Salisbury was settled about 1720 by four Dutch families who purchased land from the Indians. Weatogue, the first settlement, lay on the Indian trail which ran from the Stockbridge wigwams to those of the Schaghticokes below Kent.

Iron ore was discovered in 1732 at Ore Hill, about one mile from the New York line, and the mine continued in operation until 1923. The most important iron mines in Connecticut were in Salisbury and mining and manufacturing were the leading industries in the town until the late 19th century. Salisbury iron was superior to any other for elasticity and tenacity and of great value where toughness was required, such as cannons, gun barrels, anchors, railroad car wheels, etc. Half of the cannons and shot for the Revolutionary War were made in the blast furnace built in Salisbury by Ethan Allen and partners in 1762. The Constitution and other battleships were equipped with cannons of Salisbury iron, and also the guns at the New York Battery.
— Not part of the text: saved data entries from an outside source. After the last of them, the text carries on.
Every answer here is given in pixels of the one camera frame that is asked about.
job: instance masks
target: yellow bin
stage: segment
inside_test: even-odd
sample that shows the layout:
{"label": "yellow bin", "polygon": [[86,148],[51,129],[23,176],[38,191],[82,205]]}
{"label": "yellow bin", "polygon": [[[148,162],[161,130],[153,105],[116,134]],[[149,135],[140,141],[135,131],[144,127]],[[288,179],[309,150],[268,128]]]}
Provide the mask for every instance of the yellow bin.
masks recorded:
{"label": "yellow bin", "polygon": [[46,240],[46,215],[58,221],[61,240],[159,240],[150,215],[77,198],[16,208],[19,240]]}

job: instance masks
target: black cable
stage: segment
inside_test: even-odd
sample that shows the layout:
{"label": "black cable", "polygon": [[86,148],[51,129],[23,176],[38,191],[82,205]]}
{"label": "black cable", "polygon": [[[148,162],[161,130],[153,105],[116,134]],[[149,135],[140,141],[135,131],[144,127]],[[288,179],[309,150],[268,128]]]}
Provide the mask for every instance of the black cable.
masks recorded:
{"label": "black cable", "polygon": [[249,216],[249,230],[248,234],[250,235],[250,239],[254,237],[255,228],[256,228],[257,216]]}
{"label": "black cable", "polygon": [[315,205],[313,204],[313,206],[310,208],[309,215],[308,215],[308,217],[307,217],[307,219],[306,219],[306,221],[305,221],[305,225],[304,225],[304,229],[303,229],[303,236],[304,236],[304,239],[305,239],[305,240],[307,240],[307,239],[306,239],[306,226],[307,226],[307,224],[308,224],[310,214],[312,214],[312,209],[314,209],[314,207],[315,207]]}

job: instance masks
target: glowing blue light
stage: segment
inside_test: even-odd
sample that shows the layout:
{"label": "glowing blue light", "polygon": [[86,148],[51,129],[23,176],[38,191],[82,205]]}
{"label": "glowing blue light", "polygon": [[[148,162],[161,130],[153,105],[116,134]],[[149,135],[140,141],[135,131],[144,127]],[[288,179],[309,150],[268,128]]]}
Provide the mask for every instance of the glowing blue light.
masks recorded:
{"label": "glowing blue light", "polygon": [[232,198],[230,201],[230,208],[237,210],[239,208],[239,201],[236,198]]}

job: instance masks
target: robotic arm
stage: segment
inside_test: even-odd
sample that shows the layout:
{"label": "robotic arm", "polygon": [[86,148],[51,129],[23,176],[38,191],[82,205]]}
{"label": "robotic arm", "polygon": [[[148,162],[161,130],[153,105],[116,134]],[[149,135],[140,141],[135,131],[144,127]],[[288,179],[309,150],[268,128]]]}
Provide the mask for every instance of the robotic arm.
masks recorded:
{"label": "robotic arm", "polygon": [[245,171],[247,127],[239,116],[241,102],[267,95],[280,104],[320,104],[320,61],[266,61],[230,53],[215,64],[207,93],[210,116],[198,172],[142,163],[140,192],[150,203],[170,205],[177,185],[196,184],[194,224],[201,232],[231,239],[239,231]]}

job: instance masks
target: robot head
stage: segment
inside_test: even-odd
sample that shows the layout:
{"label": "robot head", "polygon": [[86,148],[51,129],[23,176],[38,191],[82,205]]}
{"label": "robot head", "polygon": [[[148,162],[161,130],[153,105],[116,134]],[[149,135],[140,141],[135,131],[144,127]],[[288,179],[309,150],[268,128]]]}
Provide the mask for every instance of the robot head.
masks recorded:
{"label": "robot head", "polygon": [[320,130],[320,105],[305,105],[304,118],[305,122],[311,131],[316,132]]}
Salisbury was one of the townships that belonged to New Haven Colony (the other independent Colony was called Connecticut Colony). A total of 628 acres was granted to Yale College in 1729 and is still Yale's property. Leases to area farmers were given for 999 years. In 1732, Salisbury was surveyed and divided into twenty-five "rights" which were sold in Hartford in 1738. The Town charter was granted in 1741.

The first meeting house was raised in 1744, the second one in 1752 on the site of the present Town Hall. It was used for 50 years and existed as the framework of the town Hall until 1985 when it was destroyed by fire.